Militants have repeatedly managed to regenerate themselves after successive blows to their network from security forces. Kevin Rosser, of the London-based security company Control Risks said of Muqrin’s death: "I don’t think it will make a big difference to the overall situation, which remains very dangerous." Muqrin and a few hundred others who had paramilitary experience from years of fighting in Afghanistan, Chechnya and Bosnia comprised only one side of the threat, said Mr Rosser. "More worrying is a second group who are getting into the game and mimicking the tactics. They are potentially more dangerous."
One of the 12 arrested is suspected of involvement in the bombing in 2000 of the destroyer USS Cole in Aden, which killed 17 sailors.
Have to add him to half the population of Yeman.
One of the three cars being used by the terrorists was said to have been used by gunmen who killed a BBC cameraman, Simon Cumbers, and badly wounded Frank Gardner, the BBC security correspondent, in Riyadh on June 6. The concentration of leading al-Qa’eda figures in such a small group travelling together through Riyadh during a security clampdown has astonished officials. "They were either so arrogant as to believe they could outsmart the deployment of 15,000 police on the streets of Riyadh - as they may already have been doing for several months - or the group we are dealing with is much smaller than we thought," said an intelligence officer.
Or they thought they still had official approval
But despite the arrest of about 700 suspected al-Qa’eda terrorists and sympathisers in Saudi Arabia over the past 15 months, security officials believe that there remain between 1,700 and 2,000 trained militants in the country willing to lay down their lives in terrorist attacks. Muqrin, like so many other Saudi terrorists, had returned home after participating in Islamist battles abroad to help lead a campaign aimed at toppling the House of Saud and replacing it with an Islamic caliphate.
And the difference would be, what, exactly?
Ramzi Khouri, a journalist on the Saudi Gazette newspaper, said: "Muqrin was a fantastic speaker and was becoming a hero to many people. If he had been able to keep going for a while he could have become another Che Guevara."
And now he get's to meet Che, in person.
And Himmler. Ooh! Ooh! And Torquemada, too!
Posted by:Dan Darling

#3  naw--they would expel the mushrikhun shia grave worshippers of the eastern province to their iranian ideological homeland-or maybe to iraq--requires linear thinking so i wouldn't hold my breathe
Posted by: SON OF TOLUI   2004-06-21 2:53:36 PM  

#2  I suspect step 4 would lead to a pretty short-lived reign. Would they really try to pull that off, and could they?
Posted by: VAMark   2004-06-21 2:12:00 PM  

#1  And the difference would be, what, exactly?

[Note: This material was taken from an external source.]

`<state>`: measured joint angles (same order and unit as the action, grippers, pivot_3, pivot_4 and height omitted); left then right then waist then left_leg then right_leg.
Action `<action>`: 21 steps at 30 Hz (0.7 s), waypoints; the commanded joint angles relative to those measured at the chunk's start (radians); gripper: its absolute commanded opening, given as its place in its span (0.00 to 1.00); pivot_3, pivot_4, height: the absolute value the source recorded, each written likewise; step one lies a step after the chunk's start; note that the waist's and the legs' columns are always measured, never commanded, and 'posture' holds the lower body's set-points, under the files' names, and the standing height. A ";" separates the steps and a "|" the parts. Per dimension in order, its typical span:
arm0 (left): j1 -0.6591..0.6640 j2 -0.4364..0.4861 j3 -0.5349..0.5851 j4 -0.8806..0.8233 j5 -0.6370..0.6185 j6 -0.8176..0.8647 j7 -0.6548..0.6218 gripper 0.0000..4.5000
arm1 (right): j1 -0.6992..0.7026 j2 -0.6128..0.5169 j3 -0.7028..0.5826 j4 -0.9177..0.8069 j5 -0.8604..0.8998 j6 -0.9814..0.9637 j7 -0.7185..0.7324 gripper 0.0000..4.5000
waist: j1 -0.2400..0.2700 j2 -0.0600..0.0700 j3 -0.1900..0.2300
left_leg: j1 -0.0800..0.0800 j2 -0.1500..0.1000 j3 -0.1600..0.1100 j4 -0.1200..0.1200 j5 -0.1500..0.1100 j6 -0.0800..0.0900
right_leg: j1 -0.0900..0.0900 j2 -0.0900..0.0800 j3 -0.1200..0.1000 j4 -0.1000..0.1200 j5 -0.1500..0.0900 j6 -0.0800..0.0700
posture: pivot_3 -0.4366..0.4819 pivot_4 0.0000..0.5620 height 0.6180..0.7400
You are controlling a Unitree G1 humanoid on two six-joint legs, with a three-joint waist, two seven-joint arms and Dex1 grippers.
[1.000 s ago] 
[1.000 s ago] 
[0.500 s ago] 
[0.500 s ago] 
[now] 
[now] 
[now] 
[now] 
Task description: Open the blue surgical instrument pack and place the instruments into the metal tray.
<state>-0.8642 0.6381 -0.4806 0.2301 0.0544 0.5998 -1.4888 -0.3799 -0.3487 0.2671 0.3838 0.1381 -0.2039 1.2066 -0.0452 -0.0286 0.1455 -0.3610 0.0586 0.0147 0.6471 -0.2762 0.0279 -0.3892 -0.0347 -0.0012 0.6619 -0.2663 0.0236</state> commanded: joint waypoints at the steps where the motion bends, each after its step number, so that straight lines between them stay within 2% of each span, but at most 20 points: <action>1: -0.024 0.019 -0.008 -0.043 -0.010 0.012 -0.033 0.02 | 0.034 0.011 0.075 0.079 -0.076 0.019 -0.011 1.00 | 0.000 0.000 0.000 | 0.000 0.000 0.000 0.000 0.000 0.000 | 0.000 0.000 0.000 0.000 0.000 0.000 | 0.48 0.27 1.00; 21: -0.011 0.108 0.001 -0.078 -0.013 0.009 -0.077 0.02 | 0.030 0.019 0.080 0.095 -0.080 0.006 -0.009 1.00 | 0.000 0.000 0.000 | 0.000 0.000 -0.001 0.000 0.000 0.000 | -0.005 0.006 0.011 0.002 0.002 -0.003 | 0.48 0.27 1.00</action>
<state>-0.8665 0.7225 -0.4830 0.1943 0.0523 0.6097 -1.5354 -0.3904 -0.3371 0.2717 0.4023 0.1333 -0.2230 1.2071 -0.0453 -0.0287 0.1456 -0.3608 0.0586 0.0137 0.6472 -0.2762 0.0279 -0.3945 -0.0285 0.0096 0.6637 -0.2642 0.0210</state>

1. the caliphate would remove all defense cooperation with the US.
2. The Caliphate would, presumably, expel all Christians from the Kingdom (how theyd run the oil industry, I dont know)
3. The Caliphate would overtly support the overthrow of every other current govt in the muslim world (with the possible exceptions of Sudan and Iran, and Yemen once that country is brought to heel)
4. The Caliphate would replace the current policy of oppresion of Saudi Shiites with one of forced conversion to Sunni Islam.